A VOCA Fix bill, which would increase the amount of funds allocated to VOCA — and, by extension, to domestic violence shelters — has been making its way through Congress, passing the U.S. House of Representatives in March. “There is no more important piece of victim rights legislation before the United States Senate at this moment,” Jonathan Yglesias, policy director at the Virginia Sexual and Domestic Violence Action Alliance, wrote in an email.
Federal funding sources are not likely to rebound anytime soon. When Power made the decision to close the Laurel Center’s Front Royal office, she called an official from the Department of Criminal Justice. She explained how the cuts had affected the shelter, she said, and asked if anything could be done.
She was told to expect more cuts, she said.
While Power and other shelter directors have tried to diversify their income streams to rely less heavily on grants, they’ve struggled to find other reliable sources of funding in the pandemic. The Laurel Center usually holds several large fundraising events every year. Ticket sales for their most popular fundraiser usually net between $20,000 and $25,000 for the shelter, Power said.
The situation could worsen before it improves. Domestic violence shelters everywhere are bracing for the end of the eviction moratorium, said Power, when even more victims could be left without a place to live. “Domestic violence creates homelessness,” Power said.

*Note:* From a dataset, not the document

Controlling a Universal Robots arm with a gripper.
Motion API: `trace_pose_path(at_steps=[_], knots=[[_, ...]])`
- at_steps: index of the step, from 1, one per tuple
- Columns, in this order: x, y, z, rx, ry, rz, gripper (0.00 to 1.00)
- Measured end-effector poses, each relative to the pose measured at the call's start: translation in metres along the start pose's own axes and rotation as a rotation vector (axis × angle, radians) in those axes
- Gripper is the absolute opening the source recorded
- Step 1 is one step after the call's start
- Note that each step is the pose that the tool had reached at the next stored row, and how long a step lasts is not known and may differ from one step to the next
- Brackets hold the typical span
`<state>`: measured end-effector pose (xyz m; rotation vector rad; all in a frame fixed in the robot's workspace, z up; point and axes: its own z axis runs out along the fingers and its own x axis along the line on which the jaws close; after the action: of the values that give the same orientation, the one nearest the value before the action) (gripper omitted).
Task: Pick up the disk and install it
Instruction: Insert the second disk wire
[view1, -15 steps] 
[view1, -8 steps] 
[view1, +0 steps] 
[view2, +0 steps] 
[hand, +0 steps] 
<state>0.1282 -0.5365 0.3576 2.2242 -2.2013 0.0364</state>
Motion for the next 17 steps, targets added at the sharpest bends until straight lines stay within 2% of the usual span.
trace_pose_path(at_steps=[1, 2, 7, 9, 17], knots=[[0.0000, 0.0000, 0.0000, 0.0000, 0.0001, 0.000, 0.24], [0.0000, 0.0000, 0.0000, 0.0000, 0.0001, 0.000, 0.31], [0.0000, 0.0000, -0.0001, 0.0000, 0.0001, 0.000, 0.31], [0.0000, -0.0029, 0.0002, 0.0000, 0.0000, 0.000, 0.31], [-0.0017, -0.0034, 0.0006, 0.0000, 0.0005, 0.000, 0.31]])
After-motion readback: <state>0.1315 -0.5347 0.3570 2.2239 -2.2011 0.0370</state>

Many victims will contact the shelter several months after a violent incident, she said, once they have worn out their welcome with friends and family. While the Laurel Center will always do everything in its power to make room for those in imminent danger, the shelter may not be able to prioritize victims who aren’t facing an immediate safety threat, she said.
With housing costs rising across 95 percent of the country, there are fewer affordable properties for victims who are trying to start a new life on their own, Kulick said. In rural Virginia, where Kulick’s shelter is based, housing was always scarce. But the problem has worsened in the pandemic, she said, as more people from the D.C. area have moved out of the city, and others have bought up properties to list on Airbnb.
“Our clients are not great candidates for housing because [many] don’t have jobs,” Kulick said. If they are employed, she said, they’re probably not making much. “We don’t have very livable wages here.” Most jobs in the area pay between $9 and $11 an hour, she said.
When the eviction moratorium lifts, Clarke worries that landlords will be looking for “low-risk tenants.” Many clients at the shelter may have a shaky financial history or rental history that could raise red flags, Clarke said. Sometimes victims have been subject to financial abuse.
“I think we’re going to have a big uphill battle there,” Clarke said. “Survivors are not going to be seen as low-risk tenants.”
Some might have to transition into homeless shelters, she said.
Clarke worries about shelters that might buckle under the added strain — and what that would mean for victims. When most counties in Virginia have only one shelter, she said, “Who else are you going to call?”